### WORK TO COMPLETE
Give back exactly the stretch of data below from the line holding "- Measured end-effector" through the line holding "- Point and", both ends included, and leave the remaining lines out.

### RECORDED INFORMATION
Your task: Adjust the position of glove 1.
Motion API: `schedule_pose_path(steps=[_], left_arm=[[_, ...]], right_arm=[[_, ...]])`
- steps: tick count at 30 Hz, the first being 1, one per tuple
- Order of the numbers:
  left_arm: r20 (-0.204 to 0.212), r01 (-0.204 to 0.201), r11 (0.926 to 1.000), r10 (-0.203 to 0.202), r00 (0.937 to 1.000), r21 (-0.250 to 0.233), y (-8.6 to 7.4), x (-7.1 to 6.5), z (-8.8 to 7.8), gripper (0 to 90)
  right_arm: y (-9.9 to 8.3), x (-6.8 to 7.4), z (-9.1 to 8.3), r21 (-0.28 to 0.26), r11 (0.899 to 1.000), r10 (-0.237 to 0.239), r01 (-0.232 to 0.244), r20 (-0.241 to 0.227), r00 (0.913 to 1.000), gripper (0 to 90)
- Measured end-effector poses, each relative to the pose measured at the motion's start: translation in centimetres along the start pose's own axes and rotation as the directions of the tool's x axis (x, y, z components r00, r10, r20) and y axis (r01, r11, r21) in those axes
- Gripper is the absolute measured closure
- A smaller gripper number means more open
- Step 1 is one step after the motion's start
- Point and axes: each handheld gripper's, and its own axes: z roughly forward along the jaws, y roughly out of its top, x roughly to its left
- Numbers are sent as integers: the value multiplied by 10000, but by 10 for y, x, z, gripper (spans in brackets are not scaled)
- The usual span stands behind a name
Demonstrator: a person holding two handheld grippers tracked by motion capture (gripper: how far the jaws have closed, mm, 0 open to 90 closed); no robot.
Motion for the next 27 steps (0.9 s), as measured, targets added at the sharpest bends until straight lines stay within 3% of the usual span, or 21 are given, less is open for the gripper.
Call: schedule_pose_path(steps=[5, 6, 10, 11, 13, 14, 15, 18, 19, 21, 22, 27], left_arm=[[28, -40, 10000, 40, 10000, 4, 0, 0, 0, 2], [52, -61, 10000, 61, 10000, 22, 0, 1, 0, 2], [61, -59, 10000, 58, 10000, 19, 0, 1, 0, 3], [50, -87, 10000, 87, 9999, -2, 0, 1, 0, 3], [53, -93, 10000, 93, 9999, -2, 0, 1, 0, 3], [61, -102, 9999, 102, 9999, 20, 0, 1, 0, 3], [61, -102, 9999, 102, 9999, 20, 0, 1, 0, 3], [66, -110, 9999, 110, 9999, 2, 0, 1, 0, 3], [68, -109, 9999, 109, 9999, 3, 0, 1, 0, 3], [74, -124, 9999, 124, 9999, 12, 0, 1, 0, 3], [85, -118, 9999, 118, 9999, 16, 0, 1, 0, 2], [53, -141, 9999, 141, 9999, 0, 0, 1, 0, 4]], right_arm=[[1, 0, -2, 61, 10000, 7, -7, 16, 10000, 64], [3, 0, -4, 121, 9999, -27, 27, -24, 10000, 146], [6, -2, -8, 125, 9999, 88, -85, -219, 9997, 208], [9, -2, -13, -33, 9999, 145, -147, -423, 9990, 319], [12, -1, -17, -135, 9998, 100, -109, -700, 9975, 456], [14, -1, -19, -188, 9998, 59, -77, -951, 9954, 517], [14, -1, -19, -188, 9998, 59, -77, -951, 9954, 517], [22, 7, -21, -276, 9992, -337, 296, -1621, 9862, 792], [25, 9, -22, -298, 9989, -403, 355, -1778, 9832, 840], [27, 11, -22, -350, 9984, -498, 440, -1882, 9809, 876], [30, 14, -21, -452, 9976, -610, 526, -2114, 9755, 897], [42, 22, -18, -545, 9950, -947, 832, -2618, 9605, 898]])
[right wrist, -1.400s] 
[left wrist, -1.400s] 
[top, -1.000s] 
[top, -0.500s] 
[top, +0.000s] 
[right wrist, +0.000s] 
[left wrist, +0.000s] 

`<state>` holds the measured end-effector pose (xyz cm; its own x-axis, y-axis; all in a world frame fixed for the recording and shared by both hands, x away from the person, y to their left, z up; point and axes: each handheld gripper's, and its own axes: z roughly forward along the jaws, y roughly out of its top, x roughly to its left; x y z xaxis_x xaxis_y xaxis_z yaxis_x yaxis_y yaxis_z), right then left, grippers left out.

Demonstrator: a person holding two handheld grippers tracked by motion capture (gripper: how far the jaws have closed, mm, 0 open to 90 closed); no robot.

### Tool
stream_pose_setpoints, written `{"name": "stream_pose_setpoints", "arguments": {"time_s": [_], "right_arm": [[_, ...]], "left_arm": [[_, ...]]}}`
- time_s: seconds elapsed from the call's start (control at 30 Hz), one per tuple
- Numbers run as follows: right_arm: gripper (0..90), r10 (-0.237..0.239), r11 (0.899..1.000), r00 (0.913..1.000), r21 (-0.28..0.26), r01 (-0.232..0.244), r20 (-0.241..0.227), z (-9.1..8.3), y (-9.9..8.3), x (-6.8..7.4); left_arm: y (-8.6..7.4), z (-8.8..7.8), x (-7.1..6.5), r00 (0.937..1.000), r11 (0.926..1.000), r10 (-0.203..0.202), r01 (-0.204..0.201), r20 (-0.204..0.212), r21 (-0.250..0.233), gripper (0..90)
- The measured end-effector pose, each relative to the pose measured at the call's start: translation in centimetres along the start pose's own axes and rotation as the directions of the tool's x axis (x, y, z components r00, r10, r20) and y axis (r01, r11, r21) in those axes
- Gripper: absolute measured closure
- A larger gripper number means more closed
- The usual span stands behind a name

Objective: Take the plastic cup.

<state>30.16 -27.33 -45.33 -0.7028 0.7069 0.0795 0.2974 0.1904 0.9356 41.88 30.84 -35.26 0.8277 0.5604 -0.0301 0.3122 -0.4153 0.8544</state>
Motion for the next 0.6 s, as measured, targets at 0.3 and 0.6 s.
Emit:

### ANSWER SPACE
- Measured end-effector poses, each relative to the pose measured at the motion's start: translation in centimetres along the start pose's own axes and rotation as the directions of the tool's x axis (x, y, z components r00, r10, r20) and y axis (r01, r11, r21) in those axes
- Gripper is the absolute measured closure
- A smaller gripper number means more open
- Step 1 is one step after the motion's start
- Point and axes: each handheld gripper's, and its own axes: z roughly forward along the jaws, y roughly out of its top, x roughly to its left

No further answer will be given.